So what started out as a grift turned into mass murder and a crime against humanity.
And now it’s happening again…
II. Pfizer and Moderna move up the release date for reformulated Covid-19 shots in the effort to help Democrats win the midterm elections
On Thursday of last week, the White House and the FDA told their favorite stenographers at the NY Times that Moderna and Pfizer are going to release their reformulated Covid-19 shots, that will completely skip clinical trials, in mid-September.
As readers of my Substack will recall, back on June 28, Pfizer said that the fastest the reformulated shots could be released was October; Moderna said “late October or November” — provided they could skip clinical trials (which of course the FDA granted because they work for Pharma). Did Pfizer and Moderna not understand their own production capabilities? How did Pfizer and Moderna suddenly speed up their production schedule by 6 weeks?
It appears that once again, the public health gatekeepers are doing politics not science. If shots go into bodies in the last two weeks of September, Democrats will claim progress against Covid during October right before the midterm elections on November 8. It’s basically the political win that these same actors denied to Trump (it’s not a public health win, as I will show below).
What’s likely driving this is that Fauci, Pfizer, Moderna, the FDA, CDC, and NIH all want Democrats to retain the House and Senate in order to prevent hearings into their bungling of the Covid-19 response. Of course they also want to keep the Covid-19 vaccine gravy train going as long as possible.
But, you’re surely saying to yourself, we know that these 5th dose reformulated shots are likely to cause catastrophic harms. We’re already seeing a 5% to 15% increase in all-cause mortality across the most heavily vaccinated countries as a result of non-specific effects from these shots. There are 29,790 VAERS reports of death following these shots and this is likely an underestimate by a factor of 41 (so actual death toll = 1,221,390).

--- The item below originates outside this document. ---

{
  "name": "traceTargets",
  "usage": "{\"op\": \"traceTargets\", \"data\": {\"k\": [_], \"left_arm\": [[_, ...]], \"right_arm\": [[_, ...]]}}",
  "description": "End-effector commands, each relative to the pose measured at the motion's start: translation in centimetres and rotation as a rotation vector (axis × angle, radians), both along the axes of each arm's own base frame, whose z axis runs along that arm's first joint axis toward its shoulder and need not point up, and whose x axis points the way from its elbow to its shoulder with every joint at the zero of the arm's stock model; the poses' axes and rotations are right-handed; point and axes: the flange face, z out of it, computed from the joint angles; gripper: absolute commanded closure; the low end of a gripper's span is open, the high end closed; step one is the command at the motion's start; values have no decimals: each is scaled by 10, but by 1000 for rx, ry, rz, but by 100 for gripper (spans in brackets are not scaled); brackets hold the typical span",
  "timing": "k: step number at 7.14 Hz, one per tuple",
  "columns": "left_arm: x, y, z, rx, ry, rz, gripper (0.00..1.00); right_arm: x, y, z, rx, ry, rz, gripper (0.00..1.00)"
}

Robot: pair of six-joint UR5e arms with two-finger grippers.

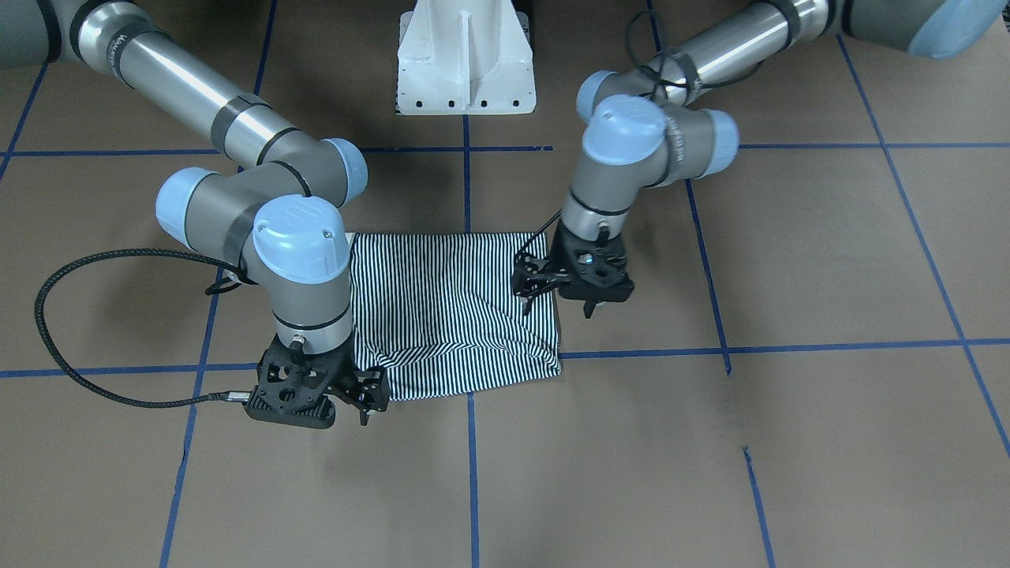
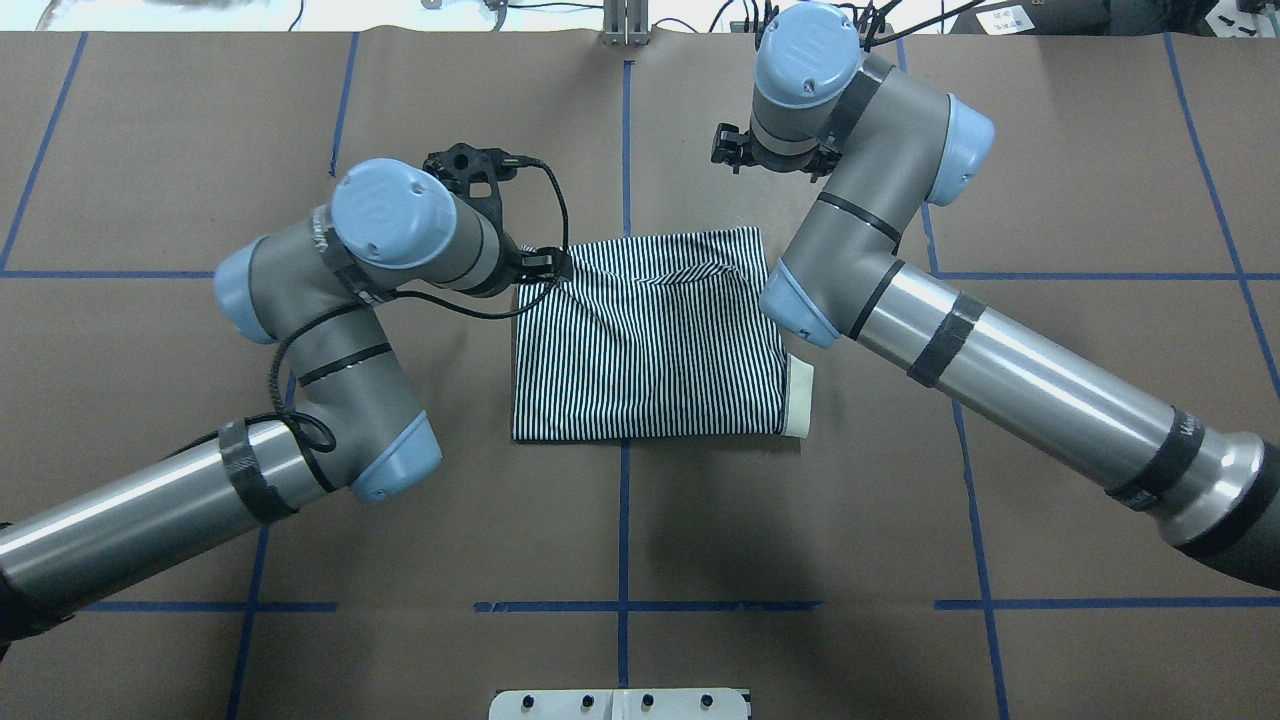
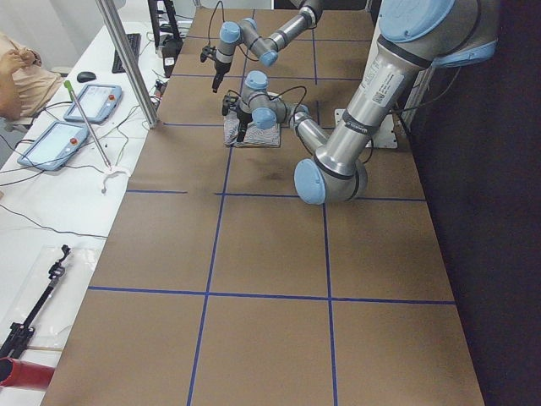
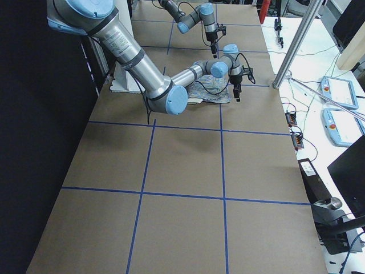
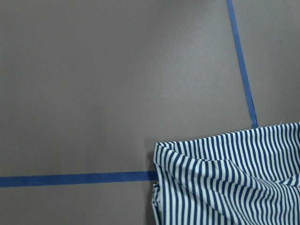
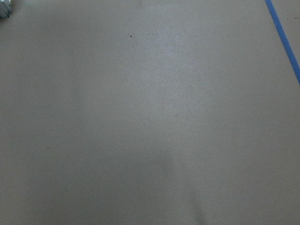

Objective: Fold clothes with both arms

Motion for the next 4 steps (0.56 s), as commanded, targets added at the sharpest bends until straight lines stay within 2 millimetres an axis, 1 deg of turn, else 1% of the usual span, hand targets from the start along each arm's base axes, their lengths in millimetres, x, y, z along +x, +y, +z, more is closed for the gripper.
{"op": "traceTargets", "data": {"k": [1,2,3,4], "left_arm": [[43,4,-5,16,-48,-26,0],[50,-1,4,8,-70,-24,0],[52,-9,14,17,-103,-20,0],[40,-27,22,23,-124,-33,0]], "right_arm": [[8,8,5,4,-11,-6,0],[8,8,6,5,-12,-4,0],[8,8,7,5,-12,-4,0],[9,8,8,5,-12,-4,0]]}}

These reformulated shots are going to use a form of mRNA never tried before and skip clinical trials altogether, so the harms could be even worse. There also seem to be cumulative harms from these shots — the more doses, the more messed up the immune system, the more vulnerable one is to Covid and all sorts of other diseases including cancer.

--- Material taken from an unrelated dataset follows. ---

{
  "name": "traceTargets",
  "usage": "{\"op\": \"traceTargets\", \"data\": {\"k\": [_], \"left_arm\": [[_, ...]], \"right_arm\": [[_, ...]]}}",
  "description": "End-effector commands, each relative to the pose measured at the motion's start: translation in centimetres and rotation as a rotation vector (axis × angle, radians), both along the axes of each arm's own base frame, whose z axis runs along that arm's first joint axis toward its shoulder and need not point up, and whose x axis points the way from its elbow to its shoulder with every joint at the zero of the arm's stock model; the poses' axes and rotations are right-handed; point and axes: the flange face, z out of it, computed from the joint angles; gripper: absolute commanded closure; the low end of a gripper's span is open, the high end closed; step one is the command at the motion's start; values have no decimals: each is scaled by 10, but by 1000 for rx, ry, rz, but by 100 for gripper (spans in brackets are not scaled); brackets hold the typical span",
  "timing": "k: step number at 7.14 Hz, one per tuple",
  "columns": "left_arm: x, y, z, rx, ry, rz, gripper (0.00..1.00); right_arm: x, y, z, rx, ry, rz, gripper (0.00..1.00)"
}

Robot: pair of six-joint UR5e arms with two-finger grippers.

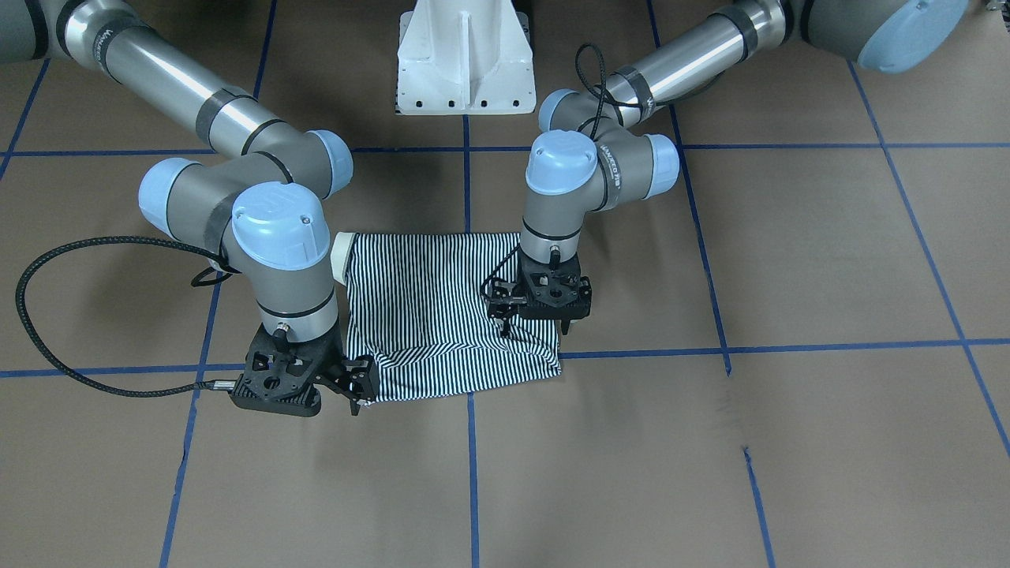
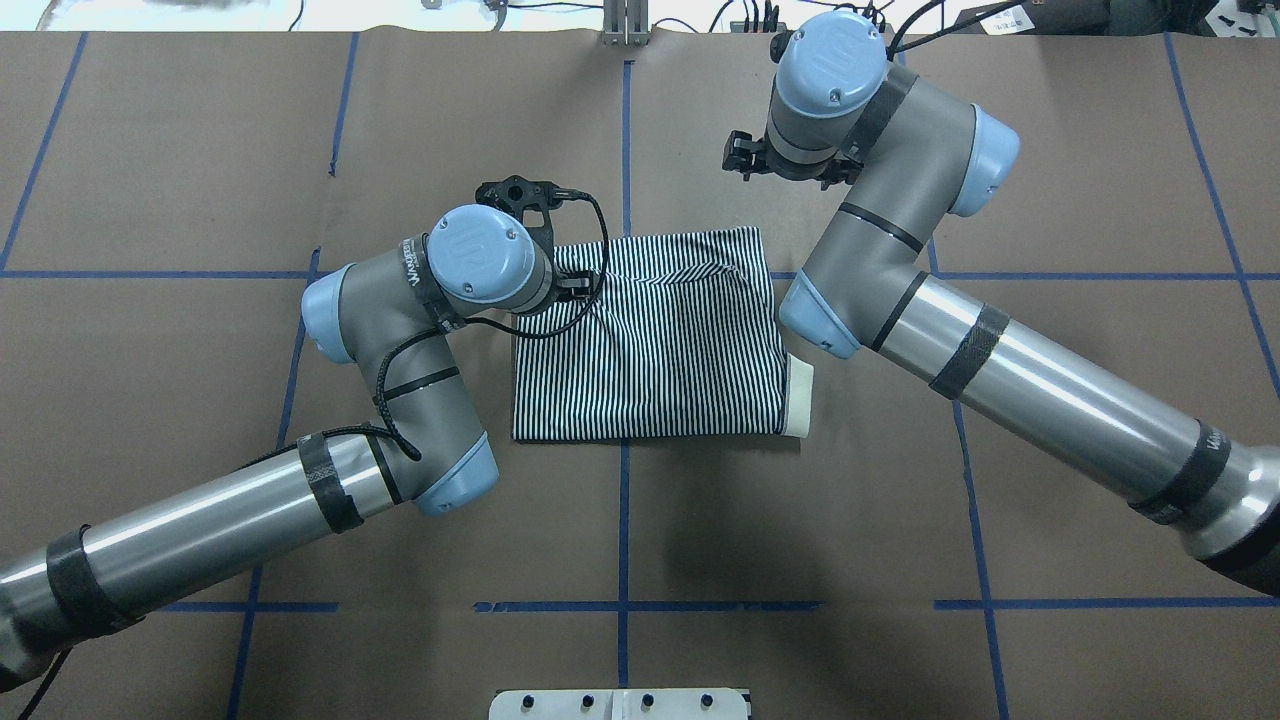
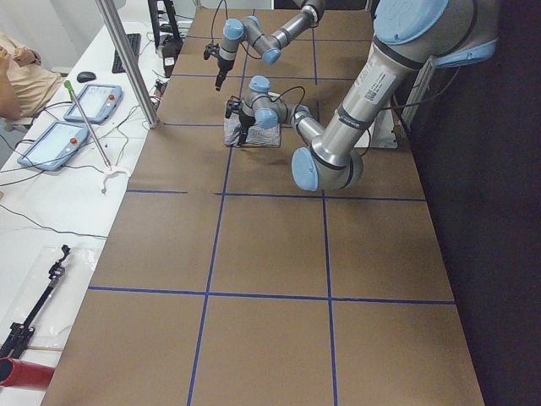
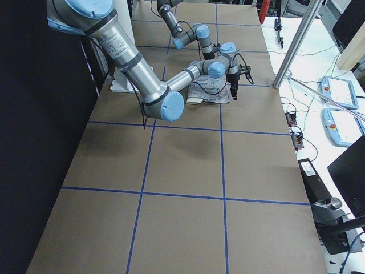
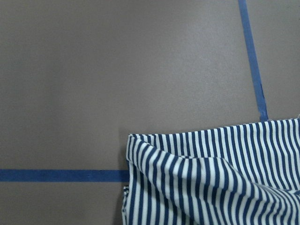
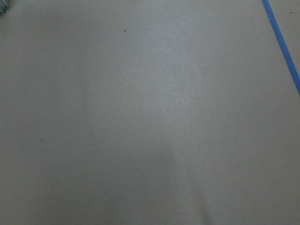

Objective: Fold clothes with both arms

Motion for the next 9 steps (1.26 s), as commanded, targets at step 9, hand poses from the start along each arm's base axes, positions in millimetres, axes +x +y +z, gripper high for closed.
{"op": "traceTargets", "data": {"k": [9], "left_arm": [[-269,-17,-42,209,-117,175,0]], "right_arm": [[163,81,20,20,-51,-213,0]]}}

So how exactly do they plan to get away with this, especially right before an election?
The same way they always get away with it — they own the media. Pfizer and Moderna will rush out press releases claiming that these reformulated shots are a miracle. The CDC’s in-house newsletter, MMWR, will rush out articles and janky studies claiming that these reformulated shots are a miracle. The mainstream media will dutifully report that these reformulated shots are a miracle. Meanwhile, people you know and love — coworkers, friends, neighbors, and family — will be getting injured and killed by these shots. Yet all of the stories in the news will be hosannas about the genius of Tony Fauci, Peter Marks, and the FDA. Billions of dollars of dark money from Pharma will flow into Democratic Congressional campaign coffers. If Democrats can retain the House and Senate they will reward Pfizer and Moderna by blocking any inquiry into the failed Covid-19 response. Win, win, win for Pharma. Everyone else loses.

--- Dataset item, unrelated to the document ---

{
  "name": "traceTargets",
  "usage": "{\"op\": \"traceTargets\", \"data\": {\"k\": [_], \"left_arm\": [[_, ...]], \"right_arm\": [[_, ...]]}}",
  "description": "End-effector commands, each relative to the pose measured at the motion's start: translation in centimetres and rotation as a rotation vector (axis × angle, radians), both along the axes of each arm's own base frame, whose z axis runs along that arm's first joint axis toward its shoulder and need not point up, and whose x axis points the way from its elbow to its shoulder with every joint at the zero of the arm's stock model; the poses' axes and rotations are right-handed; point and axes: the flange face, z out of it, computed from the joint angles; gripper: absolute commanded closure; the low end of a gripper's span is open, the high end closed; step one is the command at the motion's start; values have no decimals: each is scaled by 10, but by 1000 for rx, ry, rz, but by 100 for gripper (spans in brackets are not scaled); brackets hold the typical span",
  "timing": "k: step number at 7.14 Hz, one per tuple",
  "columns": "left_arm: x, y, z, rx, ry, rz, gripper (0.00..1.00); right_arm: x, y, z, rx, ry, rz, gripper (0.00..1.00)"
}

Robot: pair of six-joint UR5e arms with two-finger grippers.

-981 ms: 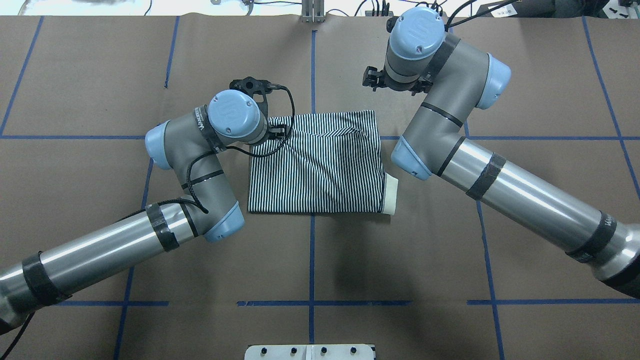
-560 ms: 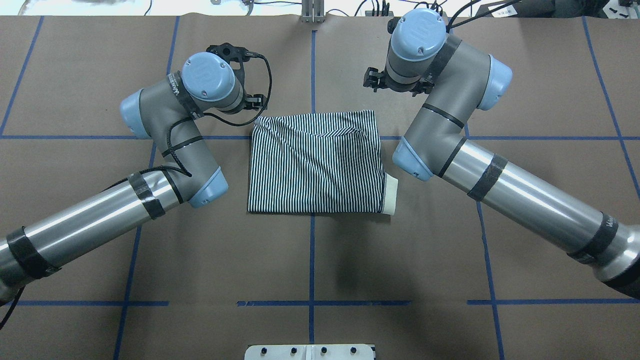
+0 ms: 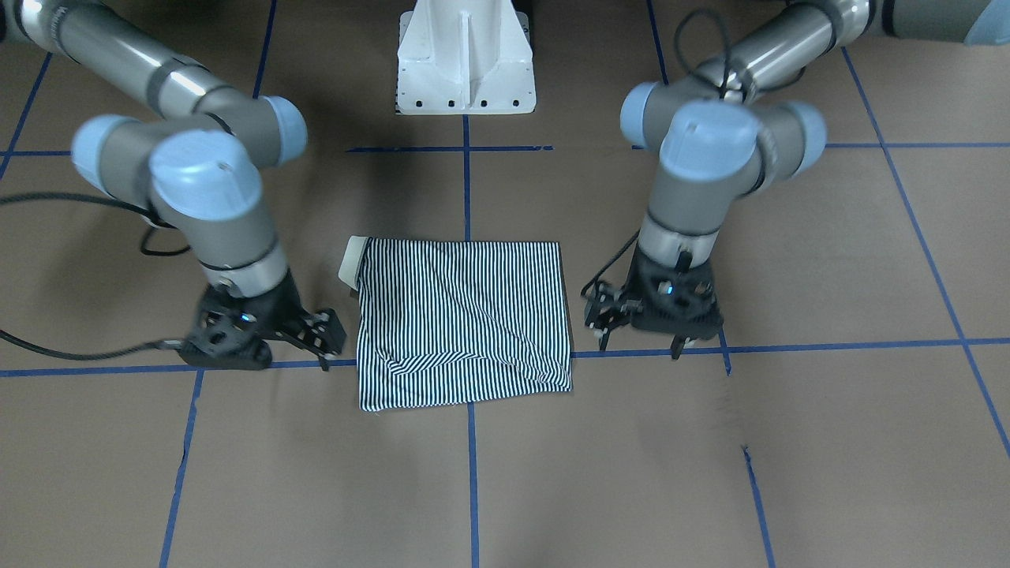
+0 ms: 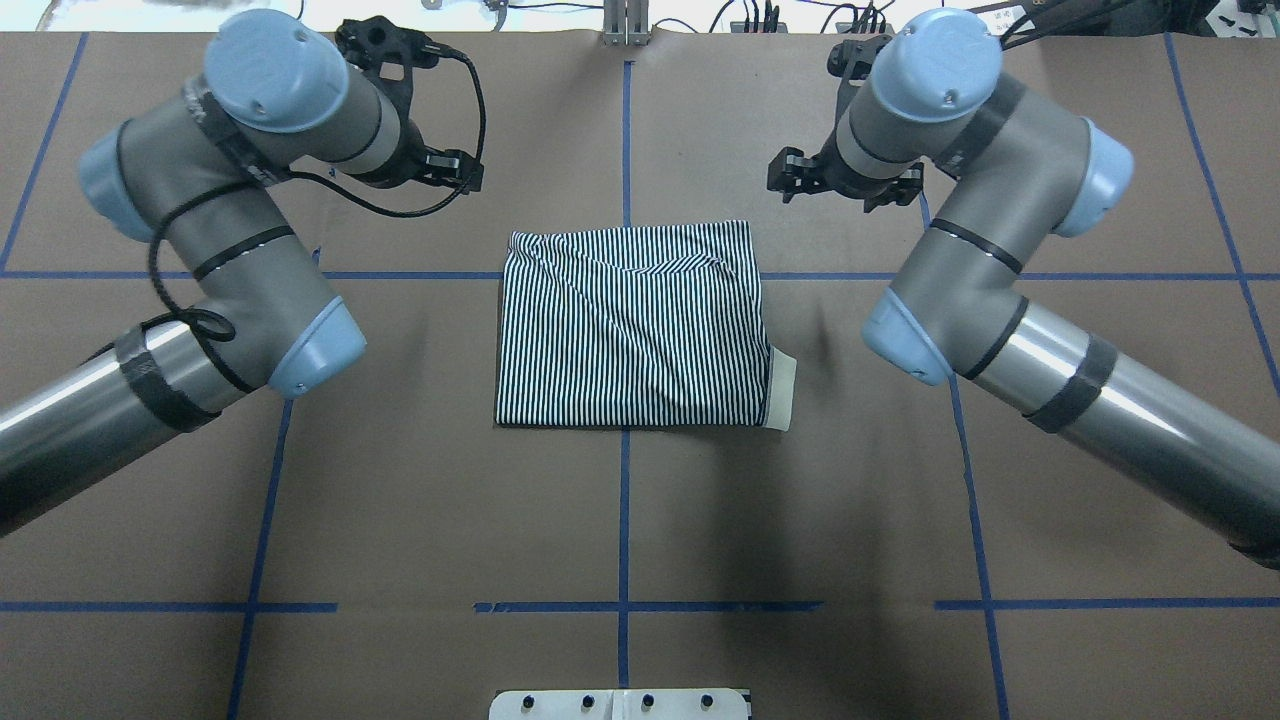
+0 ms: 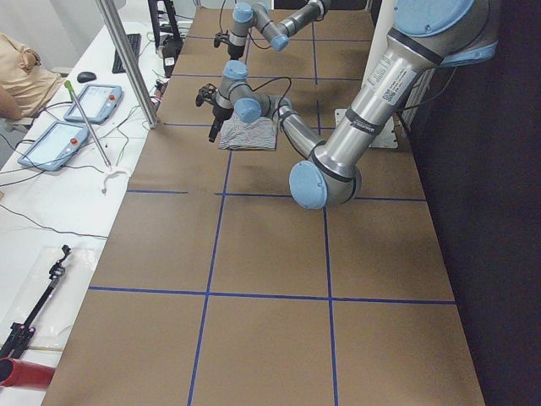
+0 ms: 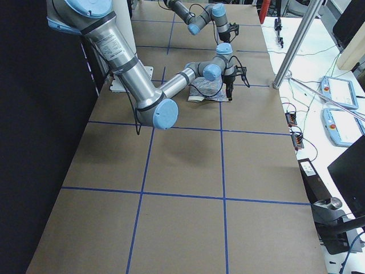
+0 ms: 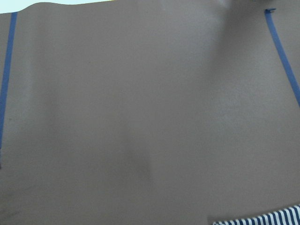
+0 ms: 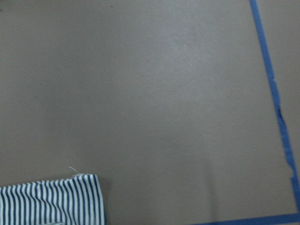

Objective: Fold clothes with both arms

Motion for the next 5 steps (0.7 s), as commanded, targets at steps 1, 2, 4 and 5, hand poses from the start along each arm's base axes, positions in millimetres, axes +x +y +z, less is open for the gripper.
{"op": "traceTargets", "data": {"k": [1,2,4,5], "left_arm": [[-125,32,-14,67,-74,107,0],[-196,24,14,110,-139,159,0],[-329,56,175,-52,-196,195,0],[-334,59,173,-67,-188,166,0]], "right_arm": [[144,43,13,45,60,-160,0],[218,49,36,44,81,-221,0],[416,115,254,-10,71,-377,0],[435,125,271,-9,74,-338,0]]}}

Which brings me to my last point….
III. Republicans, you have to step up and fight for us or you will lose
Republicans thought that they could take back the House and Senate simply by not being Democrats. Most Republicans did not really fight for us, they just sat back and let Dems destroy themselves. That plan was working until the Supreme Court overturned Roe. Now the Republican advantage in the generic Congressional ballot (‘which party do you prefer’) has evaporated. Pelosi has passed a range of popular bills. Manchin has fallen in line so Biden will likely get some late legislative wins. Gas prices have declined somewhat. And now it appears that Democrats, who were left for dead just weeks ago, will retain the Senate and may retain the House.
IF REPUBLICANS WANT TO WIN THE MIDTERM ELECTIONS THEY HAVE TO MAKE IT ABOUT DEMOCRATS’ FAILED RESPONSE TO COVID!
No more sitting back. No more making warrior mamas do all of the emotional labor for our country. If Republicans want to win they have to make it clear that they will fire, arrest, and prosecute Fauci (and all of his lieutenants) as soon at Republicans take power. Fauci funded the creation of the chimera virus, blocked access to safe and effective treatments, and inflicted deadly toxic vaccines on the entire population. Over 2 million Americans are dead as a direct result of Fauci’s corruption (1 million dead from/with Covid, over 1 million dead from the shots). If Republicans cannot be bothered to sink this two-foot putt then they don’t deserve to win. If Republicans want the votes of the 18 million single-issue medical freedom voters who decide every national election these days — that’s what they have to run on: #ArrestFauci!
How Pfizer Profited From the Pandemic
By Dr. Joseph Mercola | July 18, 2022
According to Kaiser Health News (KHN),1 the COVID-19 pandemic has been a real boon to Pfizer. Not only has it yielded “outsize benefits” in terms of profits, but it has also “given the drugmaker unusual weight in determining U.S. health policy.”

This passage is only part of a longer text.